The work has been published in ACS Catalysis.

As oil reserves dwindle and prices soar, microorganisms can produce useful chemicals and fuels from renewable resources. They can convert raw materials into products under mild conditions through the use of specialized molecular tools called enzymes.

Finding appropriate enzymes, modifying them and putting them together into molecular assembly lines is what biomanufacturing is all about. Kobe University bioengineer Hasunuma Tomohisa says, “Who controls enzymes controls biomanufacturing. There are easily accessible databases with more than 200 million enzyme entries, but much of the information on them is speculative and it’s time-consuming and labor-intensive to confirm their function.”

To solve this issue, Hasunuma and his team came up with a new way of automatically grouping large numbers of enzymes in a way that makes it easy to select a set of meaningful representatives and focus research on those.

In addition, they developed a robotic system that can test the activity of the representative enzymes on a range of raw materials within one day. Together, this would allow them to screen a large variety of enzymes for a given function, and they decided to try it on a class of almost 7,000 enzymes that are involved in a process needed to produce the raw materials for fuels, plastics and flavors.

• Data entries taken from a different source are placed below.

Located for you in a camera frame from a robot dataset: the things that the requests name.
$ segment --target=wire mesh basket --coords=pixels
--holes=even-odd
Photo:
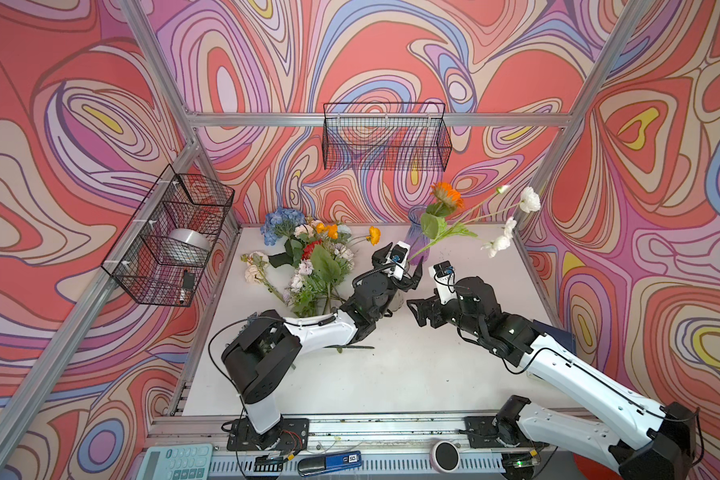
[[[332,102],[323,105],[327,170],[445,170],[451,137],[445,104]]]
[[[170,184],[134,242],[121,259],[102,267],[135,302],[189,306],[235,192],[203,175],[170,172]]]

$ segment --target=white table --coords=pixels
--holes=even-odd
[[[473,228],[486,240],[500,234],[500,226],[496,225]],[[352,229],[356,234],[368,231],[366,226]],[[380,230],[379,245],[362,242],[353,248],[354,276],[370,270],[372,252],[389,242],[403,240],[408,227],[381,226]],[[258,228],[245,228],[235,255],[240,257],[254,250],[278,254],[283,251],[282,240],[267,247]],[[470,237],[452,237],[433,247],[424,264],[421,284],[405,297],[432,296],[435,284],[426,267],[444,260],[454,266],[457,280],[480,276],[491,284],[503,311],[550,323],[514,245],[489,259],[480,250],[480,241]],[[234,259],[208,339],[253,312],[274,308],[283,316],[291,316],[287,307],[265,287],[245,282],[245,268],[239,258]],[[292,274],[290,266],[268,270],[268,277],[276,286],[285,286]],[[340,285],[338,291],[346,298],[352,292],[351,279]],[[238,331],[238,326],[229,328],[212,345],[214,360],[222,369],[221,353]],[[509,374],[499,358],[462,341],[452,325],[436,330],[430,326],[420,328],[405,304],[393,317],[382,318],[376,330],[359,345],[375,349],[343,353],[324,349],[298,358],[296,369],[288,370],[276,391],[282,413],[468,412],[501,408],[510,395],[526,396],[550,408],[580,408],[573,399],[536,377]],[[237,391],[213,367],[204,349],[183,415],[237,416],[241,409]]]

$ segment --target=red flower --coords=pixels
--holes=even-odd
[[[316,240],[312,242],[311,244],[304,247],[304,253],[302,254],[302,260],[309,260],[309,257],[312,256],[312,251],[315,249],[317,245],[322,244],[322,240]]]

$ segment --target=blue hydrangea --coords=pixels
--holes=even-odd
[[[274,245],[281,236],[289,236],[299,225],[307,222],[304,214],[293,208],[280,206],[274,212],[266,215],[261,233],[264,235],[265,245]]]

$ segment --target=purple glass vase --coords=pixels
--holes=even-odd
[[[408,219],[411,221],[411,227],[408,228],[408,234],[405,235],[405,243],[411,246],[411,252],[415,253],[424,248],[429,243],[429,238],[422,232],[422,213],[427,209],[427,205],[415,205],[408,211]],[[429,258],[429,250],[416,255],[410,259],[412,265],[418,262],[425,262]]]

In ACS Catalysis, the team reports that this approach allowed them to identify an enzyme that has productivity up to 10 times higher than that of the current industry standard. What’s equally important, though, is that the newly identified enzyme is also as versatile as that standard; that is, it can perform the reaction on a broad range of raw materials.

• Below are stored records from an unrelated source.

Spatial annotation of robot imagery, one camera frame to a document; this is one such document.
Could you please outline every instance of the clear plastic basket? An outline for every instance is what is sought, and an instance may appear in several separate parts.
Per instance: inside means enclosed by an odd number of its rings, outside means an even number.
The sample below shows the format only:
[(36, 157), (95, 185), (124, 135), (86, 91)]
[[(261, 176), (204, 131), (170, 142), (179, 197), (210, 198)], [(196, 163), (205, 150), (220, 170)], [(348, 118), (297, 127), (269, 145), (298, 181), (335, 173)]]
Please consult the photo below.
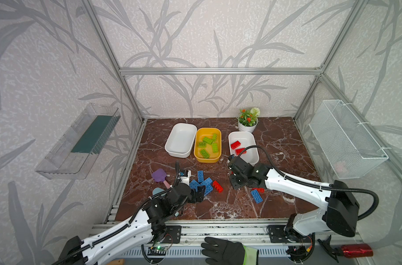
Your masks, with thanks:
[[(98, 116), (102, 116), (104, 120), (97, 126), (92, 125)], [(49, 179), (85, 179), (119, 119), (117, 107), (89, 103), (39, 163), (36, 172)], [(95, 137), (93, 134), (85, 134), (91, 125), (97, 129)], [(85, 140), (84, 138), (88, 139), (85, 143), (78, 145), (82, 143), (81, 139)]]
[(388, 159), (341, 100), (322, 101), (310, 128), (338, 178), (359, 178)]

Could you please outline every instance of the white flower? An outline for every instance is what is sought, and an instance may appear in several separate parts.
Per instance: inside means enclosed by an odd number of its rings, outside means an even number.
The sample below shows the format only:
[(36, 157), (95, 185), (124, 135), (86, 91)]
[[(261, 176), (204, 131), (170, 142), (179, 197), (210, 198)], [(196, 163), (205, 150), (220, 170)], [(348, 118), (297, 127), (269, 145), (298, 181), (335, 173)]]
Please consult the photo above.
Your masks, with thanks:
[(258, 117), (258, 116), (260, 116), (260, 109), (259, 109), (259, 108), (252, 108), (251, 111), (250, 111), (250, 113), (251, 113), (253, 116)]

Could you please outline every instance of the leaf pattern wallpaper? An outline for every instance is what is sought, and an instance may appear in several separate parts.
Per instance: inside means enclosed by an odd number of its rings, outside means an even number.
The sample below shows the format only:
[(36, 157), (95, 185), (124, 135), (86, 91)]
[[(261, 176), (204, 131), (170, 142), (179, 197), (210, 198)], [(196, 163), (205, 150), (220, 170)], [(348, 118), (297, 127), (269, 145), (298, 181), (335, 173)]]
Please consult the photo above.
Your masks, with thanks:
[[(402, 0), (370, 0), (327, 75), (402, 159)], [(336, 179), (333, 169), (308, 126), (321, 101), (327, 99), (334, 98), (319, 85), (297, 124), (320, 176), (331, 182)], [(376, 212), (357, 224), (363, 240), (374, 249), (375, 264), (402, 264), (400, 180), (385, 162), (346, 183), (379, 195)], [(371, 199), (355, 196), (364, 202), (360, 211), (365, 211)]]
[[(354, 0), (94, 0), (120, 67), (318, 67)], [(290, 116), (313, 76), (127, 76), (146, 117)]]
[[(36, 173), (88, 103), (122, 117), (87, 178)], [(79, 1), (0, 1), (0, 264), (51, 264), (102, 222), (140, 126)]]

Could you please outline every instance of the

“Most of all, this finding demonstrates that our approach is able to identify hitherto unrecognized, highly active and versatile enzymes from these databases,” Hasunuma said.

The bioengineer, however, is also keen to point out another benefit of their method, saying, “The large amount of data on both the differences between the enzymes and the differences in their versatility allows us to pinpoint which parts of the enzyme are probably responsible for a given desirable trait. This not only helps us to clarify the action of an enzyme and improve that function in a more targeted way, but also lets us search for that structure in yet other enzymes.”

Hasunuma hopes that the technology his team developed will be so useful that it becomes a fundamental technology for biomanufacturing, just like the databases themselves.

But he is already looking for the next thing, “Our technology lets us connect enzyme structure with function on a large scale—this is the perfect training material for an AI. We are thinking about developing an AI that can then turn around and use the data in the databases to predict the function of the enzymes more accurately.”